## Exercise:
Copy out each line of the entries below in which the string "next" appears.

+ + +

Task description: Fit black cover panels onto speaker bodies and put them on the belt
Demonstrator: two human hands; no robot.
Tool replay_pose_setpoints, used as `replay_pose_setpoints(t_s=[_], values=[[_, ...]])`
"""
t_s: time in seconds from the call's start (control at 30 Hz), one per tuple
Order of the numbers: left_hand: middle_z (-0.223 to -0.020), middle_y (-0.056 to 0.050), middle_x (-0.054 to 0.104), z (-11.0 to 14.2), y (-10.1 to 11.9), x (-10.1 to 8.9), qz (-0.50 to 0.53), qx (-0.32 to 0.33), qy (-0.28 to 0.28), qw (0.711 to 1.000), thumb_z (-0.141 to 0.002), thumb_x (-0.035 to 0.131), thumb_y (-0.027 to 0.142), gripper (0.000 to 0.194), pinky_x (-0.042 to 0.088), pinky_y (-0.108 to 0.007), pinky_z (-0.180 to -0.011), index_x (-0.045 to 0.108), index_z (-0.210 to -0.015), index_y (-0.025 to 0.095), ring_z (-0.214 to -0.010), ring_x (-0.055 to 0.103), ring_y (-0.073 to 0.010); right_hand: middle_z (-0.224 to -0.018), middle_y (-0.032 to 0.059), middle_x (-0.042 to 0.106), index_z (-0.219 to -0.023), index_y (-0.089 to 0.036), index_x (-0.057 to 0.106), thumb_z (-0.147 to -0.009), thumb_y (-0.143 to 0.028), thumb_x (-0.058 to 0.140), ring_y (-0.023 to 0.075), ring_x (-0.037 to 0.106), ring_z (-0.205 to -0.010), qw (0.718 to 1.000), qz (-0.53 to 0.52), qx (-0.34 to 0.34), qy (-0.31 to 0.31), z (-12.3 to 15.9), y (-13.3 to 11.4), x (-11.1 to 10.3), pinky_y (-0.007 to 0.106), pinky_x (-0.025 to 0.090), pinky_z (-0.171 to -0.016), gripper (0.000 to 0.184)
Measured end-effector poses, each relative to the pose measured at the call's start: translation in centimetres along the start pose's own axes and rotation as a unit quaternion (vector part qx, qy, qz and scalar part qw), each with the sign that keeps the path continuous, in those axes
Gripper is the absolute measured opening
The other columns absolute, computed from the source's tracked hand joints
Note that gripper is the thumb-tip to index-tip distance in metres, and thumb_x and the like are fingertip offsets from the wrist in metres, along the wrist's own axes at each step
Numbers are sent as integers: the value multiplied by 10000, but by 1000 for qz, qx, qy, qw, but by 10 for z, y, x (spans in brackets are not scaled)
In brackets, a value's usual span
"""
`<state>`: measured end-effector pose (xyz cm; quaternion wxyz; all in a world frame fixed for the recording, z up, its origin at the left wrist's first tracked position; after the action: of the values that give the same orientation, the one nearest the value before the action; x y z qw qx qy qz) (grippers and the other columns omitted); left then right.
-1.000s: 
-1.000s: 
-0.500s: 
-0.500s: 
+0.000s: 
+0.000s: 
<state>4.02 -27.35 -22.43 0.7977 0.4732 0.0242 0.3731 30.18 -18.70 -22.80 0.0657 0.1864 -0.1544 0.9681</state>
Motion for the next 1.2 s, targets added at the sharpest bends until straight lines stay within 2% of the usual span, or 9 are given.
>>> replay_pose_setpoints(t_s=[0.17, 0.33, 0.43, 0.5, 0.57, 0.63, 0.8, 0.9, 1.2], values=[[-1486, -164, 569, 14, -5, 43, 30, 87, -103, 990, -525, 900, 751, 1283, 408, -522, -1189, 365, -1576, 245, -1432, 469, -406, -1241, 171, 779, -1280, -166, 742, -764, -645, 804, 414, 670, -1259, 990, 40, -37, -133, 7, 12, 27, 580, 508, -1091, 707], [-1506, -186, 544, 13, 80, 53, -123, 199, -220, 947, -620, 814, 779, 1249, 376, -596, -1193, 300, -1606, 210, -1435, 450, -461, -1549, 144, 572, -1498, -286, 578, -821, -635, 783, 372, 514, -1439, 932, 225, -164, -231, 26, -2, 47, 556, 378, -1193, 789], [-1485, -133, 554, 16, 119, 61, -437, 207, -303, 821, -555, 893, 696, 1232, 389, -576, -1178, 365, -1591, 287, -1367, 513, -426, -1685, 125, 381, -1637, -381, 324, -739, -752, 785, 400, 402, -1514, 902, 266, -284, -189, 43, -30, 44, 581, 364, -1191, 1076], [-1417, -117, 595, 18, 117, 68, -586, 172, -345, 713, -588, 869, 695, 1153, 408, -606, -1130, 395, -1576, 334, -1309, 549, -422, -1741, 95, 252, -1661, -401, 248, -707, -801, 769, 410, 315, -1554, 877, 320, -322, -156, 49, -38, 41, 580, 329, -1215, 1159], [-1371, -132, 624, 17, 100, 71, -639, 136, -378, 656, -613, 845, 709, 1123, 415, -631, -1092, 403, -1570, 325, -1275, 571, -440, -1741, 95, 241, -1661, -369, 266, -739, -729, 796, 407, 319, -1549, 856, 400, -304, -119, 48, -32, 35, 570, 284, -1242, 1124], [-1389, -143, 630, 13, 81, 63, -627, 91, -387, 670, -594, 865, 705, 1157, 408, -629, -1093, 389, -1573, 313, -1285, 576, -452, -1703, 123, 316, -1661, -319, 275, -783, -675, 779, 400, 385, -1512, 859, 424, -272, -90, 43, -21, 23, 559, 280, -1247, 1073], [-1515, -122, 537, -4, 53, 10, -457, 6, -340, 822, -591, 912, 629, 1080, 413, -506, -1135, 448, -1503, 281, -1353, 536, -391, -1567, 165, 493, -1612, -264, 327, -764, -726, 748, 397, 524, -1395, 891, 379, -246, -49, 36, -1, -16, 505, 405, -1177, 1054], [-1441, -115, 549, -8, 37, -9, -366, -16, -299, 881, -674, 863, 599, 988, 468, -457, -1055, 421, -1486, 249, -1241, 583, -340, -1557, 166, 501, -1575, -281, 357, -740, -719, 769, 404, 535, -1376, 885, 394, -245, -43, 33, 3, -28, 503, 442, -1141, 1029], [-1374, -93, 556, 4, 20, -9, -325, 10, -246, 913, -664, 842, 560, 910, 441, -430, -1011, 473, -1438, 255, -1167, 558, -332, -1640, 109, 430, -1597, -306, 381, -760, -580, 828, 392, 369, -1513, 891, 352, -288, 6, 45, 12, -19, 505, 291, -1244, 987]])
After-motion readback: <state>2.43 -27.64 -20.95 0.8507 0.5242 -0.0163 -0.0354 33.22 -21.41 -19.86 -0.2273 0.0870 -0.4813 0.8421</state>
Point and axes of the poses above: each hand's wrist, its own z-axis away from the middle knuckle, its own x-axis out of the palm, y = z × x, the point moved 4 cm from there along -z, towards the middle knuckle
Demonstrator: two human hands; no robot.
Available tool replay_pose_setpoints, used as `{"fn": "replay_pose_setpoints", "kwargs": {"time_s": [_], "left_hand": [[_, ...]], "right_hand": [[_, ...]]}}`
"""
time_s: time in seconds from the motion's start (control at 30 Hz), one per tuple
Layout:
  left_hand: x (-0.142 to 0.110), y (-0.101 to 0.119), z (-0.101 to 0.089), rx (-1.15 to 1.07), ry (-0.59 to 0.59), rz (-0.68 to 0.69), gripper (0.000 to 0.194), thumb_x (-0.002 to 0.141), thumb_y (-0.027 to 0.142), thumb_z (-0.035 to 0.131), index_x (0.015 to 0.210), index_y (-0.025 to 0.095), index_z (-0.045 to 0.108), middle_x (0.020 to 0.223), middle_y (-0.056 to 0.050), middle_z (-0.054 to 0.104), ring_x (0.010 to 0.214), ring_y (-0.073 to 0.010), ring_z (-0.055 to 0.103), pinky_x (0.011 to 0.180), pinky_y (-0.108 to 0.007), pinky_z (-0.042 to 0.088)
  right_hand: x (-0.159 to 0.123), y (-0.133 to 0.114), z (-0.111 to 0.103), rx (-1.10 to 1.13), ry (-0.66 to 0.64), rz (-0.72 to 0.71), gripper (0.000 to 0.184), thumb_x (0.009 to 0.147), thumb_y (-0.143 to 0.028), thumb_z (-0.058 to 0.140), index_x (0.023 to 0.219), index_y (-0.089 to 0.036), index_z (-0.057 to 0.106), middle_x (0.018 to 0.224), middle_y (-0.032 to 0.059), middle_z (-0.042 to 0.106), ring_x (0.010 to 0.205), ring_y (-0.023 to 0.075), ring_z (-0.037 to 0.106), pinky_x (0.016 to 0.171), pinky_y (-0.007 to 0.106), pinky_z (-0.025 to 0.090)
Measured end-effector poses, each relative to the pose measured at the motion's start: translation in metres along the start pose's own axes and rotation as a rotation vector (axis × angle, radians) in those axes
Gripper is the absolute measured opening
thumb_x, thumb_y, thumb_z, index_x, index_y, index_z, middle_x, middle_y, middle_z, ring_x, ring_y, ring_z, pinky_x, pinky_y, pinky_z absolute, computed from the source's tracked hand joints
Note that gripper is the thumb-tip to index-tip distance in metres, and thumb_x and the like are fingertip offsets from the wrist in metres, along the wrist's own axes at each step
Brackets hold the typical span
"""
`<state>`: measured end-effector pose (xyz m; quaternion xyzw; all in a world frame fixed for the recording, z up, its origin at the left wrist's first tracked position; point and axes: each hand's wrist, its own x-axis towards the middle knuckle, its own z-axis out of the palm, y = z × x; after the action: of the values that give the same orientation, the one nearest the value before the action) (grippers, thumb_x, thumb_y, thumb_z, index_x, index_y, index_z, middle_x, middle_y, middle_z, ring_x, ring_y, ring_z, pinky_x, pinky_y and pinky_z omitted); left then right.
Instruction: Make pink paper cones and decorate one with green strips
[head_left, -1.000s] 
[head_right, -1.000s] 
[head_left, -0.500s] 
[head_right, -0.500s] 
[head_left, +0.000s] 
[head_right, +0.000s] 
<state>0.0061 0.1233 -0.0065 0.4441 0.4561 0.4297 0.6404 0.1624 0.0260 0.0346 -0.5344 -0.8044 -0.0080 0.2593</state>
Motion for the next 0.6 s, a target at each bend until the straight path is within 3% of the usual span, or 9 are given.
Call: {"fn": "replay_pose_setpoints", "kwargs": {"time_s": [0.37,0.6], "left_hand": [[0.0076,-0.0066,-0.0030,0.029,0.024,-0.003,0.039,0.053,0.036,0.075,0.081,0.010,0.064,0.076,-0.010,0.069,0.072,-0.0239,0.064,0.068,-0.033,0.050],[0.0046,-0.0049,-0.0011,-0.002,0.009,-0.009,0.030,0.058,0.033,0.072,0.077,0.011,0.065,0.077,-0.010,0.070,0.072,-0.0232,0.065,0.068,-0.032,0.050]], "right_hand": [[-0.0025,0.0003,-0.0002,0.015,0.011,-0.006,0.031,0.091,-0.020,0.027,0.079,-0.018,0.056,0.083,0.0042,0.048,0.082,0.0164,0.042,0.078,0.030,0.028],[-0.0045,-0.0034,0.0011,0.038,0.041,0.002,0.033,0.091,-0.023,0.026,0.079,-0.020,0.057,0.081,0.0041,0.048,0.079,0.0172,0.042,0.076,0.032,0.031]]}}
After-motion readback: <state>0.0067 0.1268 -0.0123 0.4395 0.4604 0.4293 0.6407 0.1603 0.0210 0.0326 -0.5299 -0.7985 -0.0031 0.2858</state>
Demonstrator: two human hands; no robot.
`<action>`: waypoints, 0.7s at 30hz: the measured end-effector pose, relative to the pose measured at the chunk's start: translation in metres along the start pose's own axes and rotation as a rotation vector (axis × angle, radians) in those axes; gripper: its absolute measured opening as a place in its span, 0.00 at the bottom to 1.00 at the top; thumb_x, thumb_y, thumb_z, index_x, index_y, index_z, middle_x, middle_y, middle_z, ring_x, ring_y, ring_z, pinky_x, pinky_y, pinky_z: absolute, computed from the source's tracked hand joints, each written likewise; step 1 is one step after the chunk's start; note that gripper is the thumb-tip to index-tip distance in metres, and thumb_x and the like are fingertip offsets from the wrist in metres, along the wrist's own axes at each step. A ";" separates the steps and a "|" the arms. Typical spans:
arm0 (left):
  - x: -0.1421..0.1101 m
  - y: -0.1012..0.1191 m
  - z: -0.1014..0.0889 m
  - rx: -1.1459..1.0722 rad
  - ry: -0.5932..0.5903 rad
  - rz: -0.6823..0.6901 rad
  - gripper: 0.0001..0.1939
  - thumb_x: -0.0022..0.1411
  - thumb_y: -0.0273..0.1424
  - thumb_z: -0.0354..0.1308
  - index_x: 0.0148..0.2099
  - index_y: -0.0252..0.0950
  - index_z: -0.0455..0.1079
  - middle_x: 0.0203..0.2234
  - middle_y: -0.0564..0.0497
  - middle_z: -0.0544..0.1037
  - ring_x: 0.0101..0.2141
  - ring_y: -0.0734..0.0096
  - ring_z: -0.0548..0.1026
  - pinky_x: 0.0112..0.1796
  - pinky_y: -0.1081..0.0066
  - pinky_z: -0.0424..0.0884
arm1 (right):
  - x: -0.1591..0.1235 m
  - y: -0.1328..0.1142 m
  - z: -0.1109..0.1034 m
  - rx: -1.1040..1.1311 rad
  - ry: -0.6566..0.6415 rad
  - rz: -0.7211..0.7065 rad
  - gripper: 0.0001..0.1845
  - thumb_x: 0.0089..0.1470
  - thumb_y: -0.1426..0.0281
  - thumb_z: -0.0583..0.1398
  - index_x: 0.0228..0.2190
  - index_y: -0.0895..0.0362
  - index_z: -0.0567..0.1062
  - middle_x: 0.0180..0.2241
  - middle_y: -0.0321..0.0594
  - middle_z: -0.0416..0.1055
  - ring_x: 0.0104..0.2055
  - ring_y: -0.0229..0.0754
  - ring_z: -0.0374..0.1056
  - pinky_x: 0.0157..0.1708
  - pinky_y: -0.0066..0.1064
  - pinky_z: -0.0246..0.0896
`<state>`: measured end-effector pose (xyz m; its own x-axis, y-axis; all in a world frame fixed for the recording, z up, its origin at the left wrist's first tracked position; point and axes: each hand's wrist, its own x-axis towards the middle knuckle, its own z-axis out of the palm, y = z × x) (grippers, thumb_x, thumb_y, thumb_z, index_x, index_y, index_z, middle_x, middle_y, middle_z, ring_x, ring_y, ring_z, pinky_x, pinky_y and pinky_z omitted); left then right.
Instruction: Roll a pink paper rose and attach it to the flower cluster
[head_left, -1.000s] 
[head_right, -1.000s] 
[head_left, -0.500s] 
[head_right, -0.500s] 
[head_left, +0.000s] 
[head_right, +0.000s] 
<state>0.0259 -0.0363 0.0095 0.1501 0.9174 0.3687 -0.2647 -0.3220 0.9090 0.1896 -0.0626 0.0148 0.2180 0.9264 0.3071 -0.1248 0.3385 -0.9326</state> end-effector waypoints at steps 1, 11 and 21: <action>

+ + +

## Expected output:
Motion for the next 1.2 s, targets added at the sharpest bends until straight lines stay within 2% of the usual span, or 9 are given.
Motion for the next 0.6 s, a target at each bend until the straight path is within 3% of the usual span, or 9 are given.

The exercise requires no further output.